In his opening remarks, Huntsman called for "a new paradigm" for road-funding. So did Herbert.
"We ought not expect a different outcome unless we make a paradigm shift," he said. "It's working in other places. Whether it will work in Utah, I don't know."
While they won't pay for everything, public-private partnership ideas are gaining traction with free-market devotees such as Rep. John Dougall. The American Fork Republican views highway congestion as clear an indication of failure to engage the private sector as Communist bread lines.
Even cities are working out such deals. Chicago recently sold a short span of toll road to a transportation consortium that in turn put the revenues in a portfolio attractive to pension-fund managers looking for alternatives to bonds and securities.
Panelist Kathleen Brown, the former California state treasurer and current West Coast regional head of Goldman, Sachs & Co. municipal finance division, said Chicago received $1.83 billion for a 7.8-mile stretch of the Chicago Skyway.

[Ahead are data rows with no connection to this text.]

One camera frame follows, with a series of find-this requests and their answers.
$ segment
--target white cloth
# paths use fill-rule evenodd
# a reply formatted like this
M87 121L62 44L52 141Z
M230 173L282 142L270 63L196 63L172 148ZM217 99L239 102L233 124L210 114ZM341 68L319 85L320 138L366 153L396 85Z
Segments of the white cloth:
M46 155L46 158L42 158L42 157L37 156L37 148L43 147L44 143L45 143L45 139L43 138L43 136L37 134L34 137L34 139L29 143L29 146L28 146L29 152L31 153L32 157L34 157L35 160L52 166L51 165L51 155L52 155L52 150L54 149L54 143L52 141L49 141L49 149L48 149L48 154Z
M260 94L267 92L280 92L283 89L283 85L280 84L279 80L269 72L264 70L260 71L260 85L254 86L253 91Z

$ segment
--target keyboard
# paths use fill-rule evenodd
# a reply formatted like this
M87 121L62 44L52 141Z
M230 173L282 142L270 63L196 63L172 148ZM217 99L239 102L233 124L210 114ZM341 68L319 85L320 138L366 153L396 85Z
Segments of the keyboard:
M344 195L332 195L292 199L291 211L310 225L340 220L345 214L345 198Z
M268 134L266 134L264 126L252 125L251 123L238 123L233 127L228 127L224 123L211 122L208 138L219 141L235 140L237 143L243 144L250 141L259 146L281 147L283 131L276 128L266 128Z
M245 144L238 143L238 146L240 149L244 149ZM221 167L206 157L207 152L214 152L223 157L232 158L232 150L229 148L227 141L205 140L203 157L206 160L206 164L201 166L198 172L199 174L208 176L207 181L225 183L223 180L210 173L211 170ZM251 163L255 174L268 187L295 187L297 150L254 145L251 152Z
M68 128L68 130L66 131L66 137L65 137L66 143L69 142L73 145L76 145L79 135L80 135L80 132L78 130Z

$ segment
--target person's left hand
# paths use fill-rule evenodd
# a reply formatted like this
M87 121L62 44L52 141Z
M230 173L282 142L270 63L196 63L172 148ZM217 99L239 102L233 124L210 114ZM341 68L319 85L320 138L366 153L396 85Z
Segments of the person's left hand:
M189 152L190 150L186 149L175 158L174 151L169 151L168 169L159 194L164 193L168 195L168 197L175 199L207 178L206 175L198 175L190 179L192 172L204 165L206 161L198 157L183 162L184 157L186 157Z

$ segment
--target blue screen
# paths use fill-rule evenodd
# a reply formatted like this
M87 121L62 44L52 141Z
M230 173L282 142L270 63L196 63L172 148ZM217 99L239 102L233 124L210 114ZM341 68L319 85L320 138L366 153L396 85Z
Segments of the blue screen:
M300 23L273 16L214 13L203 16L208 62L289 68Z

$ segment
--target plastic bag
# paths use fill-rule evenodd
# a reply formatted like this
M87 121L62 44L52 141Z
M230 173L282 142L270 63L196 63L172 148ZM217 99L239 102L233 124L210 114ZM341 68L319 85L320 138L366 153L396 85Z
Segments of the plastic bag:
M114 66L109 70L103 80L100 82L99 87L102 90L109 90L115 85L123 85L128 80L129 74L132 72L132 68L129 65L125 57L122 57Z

The city and the Australian and Spanish global transportation firms that bought the road negotiated two controlling documents.
A 320-page operating conditions document detailed everything that would be expected of the new owners, from maintenance schedules to picking up dead squirrels, while the 120-page concessions document set out explicit rules on how the toll would increase from the current $2 to $5 over a specific length of time.
Texas has taken a similar tack, with public officials determining what tolls would be reasonable, then including the detail in controlling documents to protect the public interest. Joking that her father, former California Gov. Pat Brown - the prime mover behind the landmark construction of the state's massive freeway system - was rolling in his grave, Brown said growing interest in private ownership of roadways means they get built more quickly.
State Sen. Sheldon Killpack, R-Syracuse, an advocate of toll roads, said such schemes could produce windfall funds for Utah. But what's most important, he said, is "you can build now."
With $16.5 billion needed during the next 25 years to keep commerce and traffic moving, the state's 24.5-cent-per-gallon gas tax is looking measly. A nickel-per-gallon bump, which seems politically impossible, still wouldn't dent the problem. Besides, if futurists are correct, gasoline-powered vehicles eventually will have to go the way of the buggy whip.
"The gas tax isn't going to cut it," Killpack said.
Meanwhile, lawmakers are dipping into the general fund to augment the gas tax and also have taken money from the Centennial Highway Fund, a $3.35 billion, 11-year funding mechanism for statewide road building and repair established in 1997 after rural lawmakers complained about their constituents paying taxes to rebuild Interstate 15 in Salt Lake County.
House Speaker Greg Curtis, who backed the fund at the time, now says there needs to be more a sense of everyone chipping in and basing road-construction priorities on need instead of political jurisdiction.